Take the line holding "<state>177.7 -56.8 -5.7" as the first line of the answer and the last line of the listing as its end; retype everything between exactly.

[DATA SECTION]
━━━
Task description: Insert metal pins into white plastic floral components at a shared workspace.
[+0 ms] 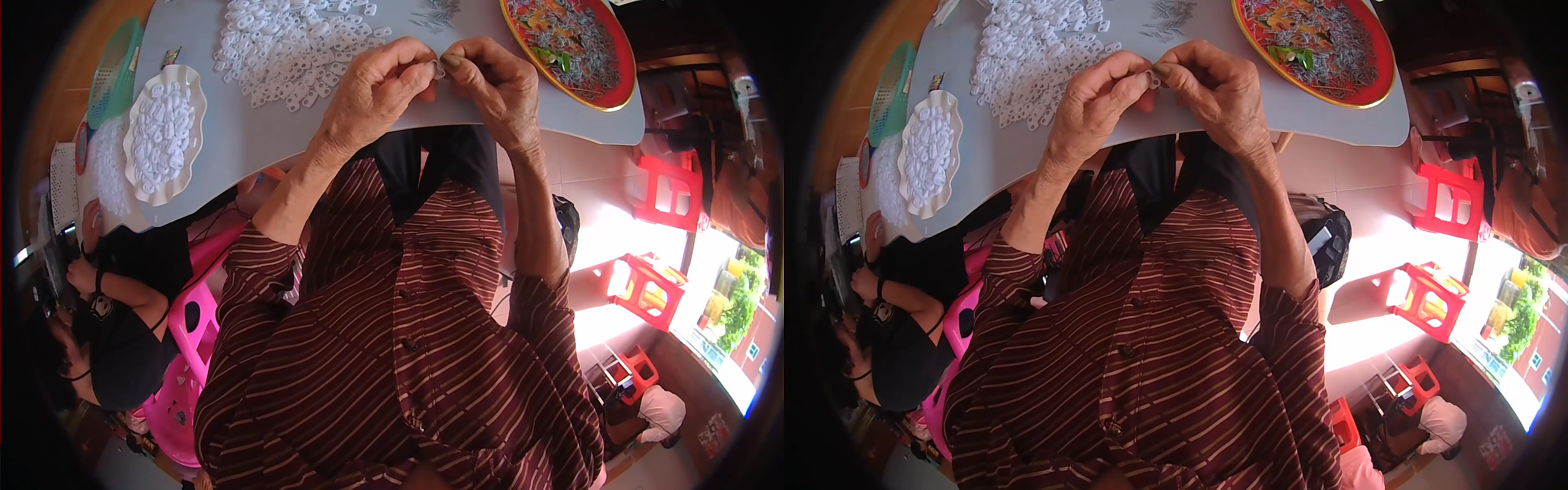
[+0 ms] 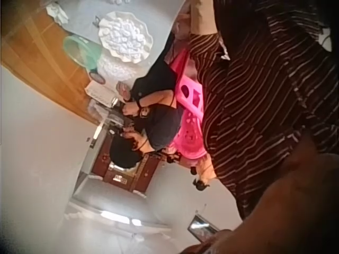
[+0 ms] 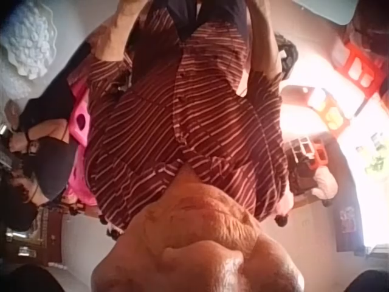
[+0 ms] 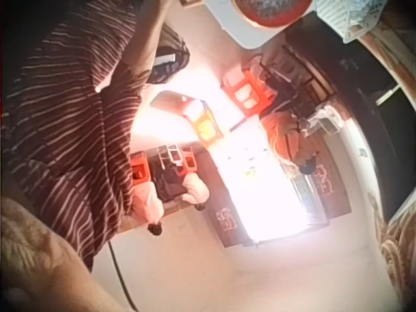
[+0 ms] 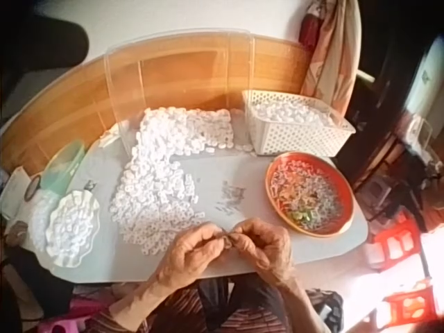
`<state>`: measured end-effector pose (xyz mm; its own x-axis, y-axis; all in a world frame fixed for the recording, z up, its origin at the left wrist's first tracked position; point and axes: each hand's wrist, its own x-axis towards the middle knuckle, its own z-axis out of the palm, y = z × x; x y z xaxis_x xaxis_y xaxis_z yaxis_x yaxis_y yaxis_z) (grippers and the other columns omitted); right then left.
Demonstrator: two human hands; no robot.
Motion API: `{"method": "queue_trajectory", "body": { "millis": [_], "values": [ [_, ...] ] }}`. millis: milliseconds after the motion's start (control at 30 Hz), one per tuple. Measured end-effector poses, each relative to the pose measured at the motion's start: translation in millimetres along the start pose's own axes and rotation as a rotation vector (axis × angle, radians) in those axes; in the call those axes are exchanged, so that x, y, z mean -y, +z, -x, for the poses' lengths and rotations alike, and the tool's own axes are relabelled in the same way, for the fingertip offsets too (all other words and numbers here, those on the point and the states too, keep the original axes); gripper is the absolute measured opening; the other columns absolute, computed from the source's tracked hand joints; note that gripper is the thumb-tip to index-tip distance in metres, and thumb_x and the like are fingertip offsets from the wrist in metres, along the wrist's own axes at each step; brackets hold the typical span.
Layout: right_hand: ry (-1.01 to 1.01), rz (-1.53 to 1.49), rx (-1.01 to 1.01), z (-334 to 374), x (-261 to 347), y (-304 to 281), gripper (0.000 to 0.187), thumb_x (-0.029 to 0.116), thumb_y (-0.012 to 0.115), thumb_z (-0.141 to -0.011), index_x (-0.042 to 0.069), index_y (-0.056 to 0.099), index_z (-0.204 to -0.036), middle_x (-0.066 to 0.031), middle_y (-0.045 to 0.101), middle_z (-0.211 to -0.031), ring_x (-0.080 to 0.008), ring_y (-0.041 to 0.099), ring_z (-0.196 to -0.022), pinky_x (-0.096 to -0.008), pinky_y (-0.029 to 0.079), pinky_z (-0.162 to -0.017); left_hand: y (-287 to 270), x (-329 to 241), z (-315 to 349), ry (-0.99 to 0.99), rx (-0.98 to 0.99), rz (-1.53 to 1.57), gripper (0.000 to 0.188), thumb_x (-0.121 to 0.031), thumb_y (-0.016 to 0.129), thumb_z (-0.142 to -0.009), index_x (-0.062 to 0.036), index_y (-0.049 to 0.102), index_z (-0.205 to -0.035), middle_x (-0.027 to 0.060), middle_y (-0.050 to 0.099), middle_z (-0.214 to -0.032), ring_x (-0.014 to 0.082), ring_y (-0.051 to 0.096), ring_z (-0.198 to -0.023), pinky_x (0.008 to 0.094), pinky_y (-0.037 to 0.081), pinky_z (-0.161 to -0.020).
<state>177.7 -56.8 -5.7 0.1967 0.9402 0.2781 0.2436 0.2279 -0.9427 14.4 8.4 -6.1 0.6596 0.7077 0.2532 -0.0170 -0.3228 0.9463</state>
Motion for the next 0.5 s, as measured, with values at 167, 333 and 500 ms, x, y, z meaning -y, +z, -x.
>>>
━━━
[SOLUTION TO THIS PROBLEM]
<state>177.7 -56.8 -5.7 0.1967 0.9402 0.2781 0.2436 0.2279 -0.9427 14.4 8.4 -6.1 0.6596 0.7077 0.2532 -0.0170 -0.3228 0.9463</state>
Motion for the next 0.5 s, as measured, with values at 167, 333 and 500 ms, x, y, z meaning -y, +z, -x.
>>>

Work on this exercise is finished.